DESCRIPTION OF THE TASK - Your task is to output the listing exactly, leaving every image out.
===== RECORDED DATA =====
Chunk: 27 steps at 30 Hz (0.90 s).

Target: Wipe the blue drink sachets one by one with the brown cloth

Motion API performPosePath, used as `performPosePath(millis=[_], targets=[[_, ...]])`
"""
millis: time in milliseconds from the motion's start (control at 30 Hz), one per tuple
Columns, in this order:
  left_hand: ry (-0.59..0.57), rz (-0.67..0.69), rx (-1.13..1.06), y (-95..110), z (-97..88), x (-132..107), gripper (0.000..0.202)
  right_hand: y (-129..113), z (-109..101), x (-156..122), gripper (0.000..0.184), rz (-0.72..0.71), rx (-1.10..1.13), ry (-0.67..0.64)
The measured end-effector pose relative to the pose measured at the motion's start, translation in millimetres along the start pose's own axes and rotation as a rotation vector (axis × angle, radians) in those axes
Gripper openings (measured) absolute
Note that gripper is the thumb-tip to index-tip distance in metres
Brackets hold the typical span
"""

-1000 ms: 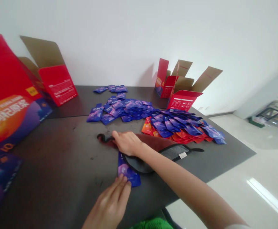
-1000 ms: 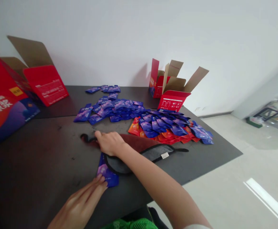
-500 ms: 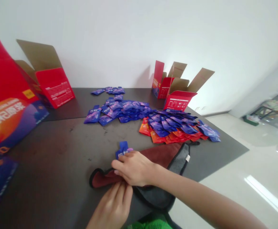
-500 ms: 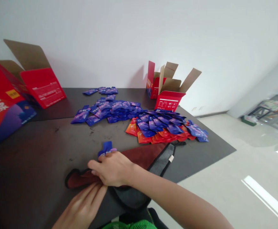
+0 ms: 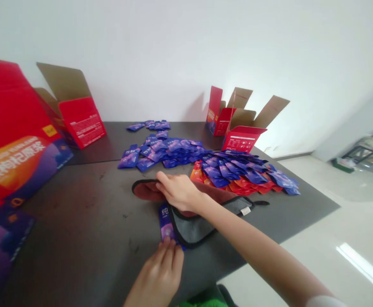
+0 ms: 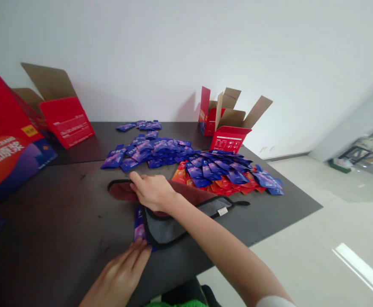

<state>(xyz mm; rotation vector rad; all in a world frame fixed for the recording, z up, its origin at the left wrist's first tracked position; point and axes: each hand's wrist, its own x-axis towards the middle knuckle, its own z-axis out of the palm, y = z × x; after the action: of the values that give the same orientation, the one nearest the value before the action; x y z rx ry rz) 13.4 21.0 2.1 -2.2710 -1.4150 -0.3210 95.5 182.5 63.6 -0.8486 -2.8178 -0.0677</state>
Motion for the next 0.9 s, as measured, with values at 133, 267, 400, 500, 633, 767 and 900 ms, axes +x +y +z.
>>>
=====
RESPONSE AREA -
Chunk: 27 steps at 30 Hz (0.90 s).

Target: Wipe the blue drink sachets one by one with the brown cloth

Motion API performPosePath, used as `performPosePath(millis=[_], targets=[[_, ...]])`
"""
millis: time in milliseconds from the motion's start (control at 30 Hz), one per tuple
Columns, in this order:
  left_hand: ry (-0.59..0.57), rz (-0.67..0.69), rx (-1.13..1.06), y (-95..110), z (-97..88), x (-132..107), gripper (0.000..0.202)
  right_hand: y (-129..113), z (-109..101), x (-156..122), gripper (0.000..0.184), rz (-0.72..0.71), rx (-1.10..1.13), ry (-0.67..0.64)
The measured end-effector pose relative to the pose measured at the motion's start, translation in millimetres along the start pose's own axes and rotation as a rotation vector (axis × angle, radians) in those axes
Gripper openings (measured) absolute
Note that gripper is the thumb-tip to index-tip distance in metres
Brackets hold the typical span
"""

-1000 ms: 
-1000 ms: 
-500 ms: 
-500 ms: 
+0 ms: 
+0 ms: 

<state>(xyz mm; rotation vector rad; all in a world frame fixed for the recording, z up, its origin at the left wrist's first tracked position; point and axes: each hand's wrist, its own x-axis towards the middle knuckle, its own z-axis out of the palm, y = z × x; after the action: of the values that give the same orientation, the one nearest the value before the action; x y z rx ry rz) 13.4 21.0 2.1 -2.2710 -1.4150 -0.3210 95.5 182.5 63.6 -0.8486 -2.8178 -0.0677</state>
Motion for the next 0.9 s, as measured, with values at 133, 267, 400, 500, 633, 767 and 900 ms, axes +x +y +z.
>>>

The exercise has now been completed.